[Activity] Exactly the lines from the one containing "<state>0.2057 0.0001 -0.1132" through the final line of the data are to be written out again, with nothing added.

+ + + + + + +

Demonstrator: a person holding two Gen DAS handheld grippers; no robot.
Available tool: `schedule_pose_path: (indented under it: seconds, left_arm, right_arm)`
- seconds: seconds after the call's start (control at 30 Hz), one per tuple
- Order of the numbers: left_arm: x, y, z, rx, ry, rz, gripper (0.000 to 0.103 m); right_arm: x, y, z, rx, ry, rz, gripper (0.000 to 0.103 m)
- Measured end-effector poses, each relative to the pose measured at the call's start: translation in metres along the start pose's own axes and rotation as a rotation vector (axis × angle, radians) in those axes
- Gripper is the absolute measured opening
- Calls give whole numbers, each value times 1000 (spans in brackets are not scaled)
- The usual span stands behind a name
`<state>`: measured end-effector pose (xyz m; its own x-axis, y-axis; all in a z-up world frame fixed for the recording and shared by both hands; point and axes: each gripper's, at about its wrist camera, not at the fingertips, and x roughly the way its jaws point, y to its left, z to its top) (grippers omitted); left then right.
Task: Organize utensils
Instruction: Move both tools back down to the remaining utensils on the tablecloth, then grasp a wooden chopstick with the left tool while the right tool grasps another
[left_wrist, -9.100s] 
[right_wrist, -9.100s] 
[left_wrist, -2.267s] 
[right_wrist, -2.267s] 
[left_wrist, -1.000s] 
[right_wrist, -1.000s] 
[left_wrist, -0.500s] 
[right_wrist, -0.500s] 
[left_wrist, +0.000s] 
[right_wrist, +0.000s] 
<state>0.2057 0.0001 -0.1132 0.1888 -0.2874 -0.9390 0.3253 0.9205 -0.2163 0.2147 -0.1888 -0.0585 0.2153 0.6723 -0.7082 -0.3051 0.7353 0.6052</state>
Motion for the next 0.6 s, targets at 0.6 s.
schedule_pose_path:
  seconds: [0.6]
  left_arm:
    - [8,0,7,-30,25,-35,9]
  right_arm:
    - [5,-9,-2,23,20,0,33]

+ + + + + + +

[Solved exercise]
<state>0.2057 0.0001 -0.1132 0.1888 -0.2874 -0.9390 0.3253 0.9205 -0.2163 0.2147 -0.1888 -0.0585 0.2153 0.6723 -0.7082 -0.3051 0.7353 0.6052</state>
Motion for the next 0.6 s, targets at 0.6 s.
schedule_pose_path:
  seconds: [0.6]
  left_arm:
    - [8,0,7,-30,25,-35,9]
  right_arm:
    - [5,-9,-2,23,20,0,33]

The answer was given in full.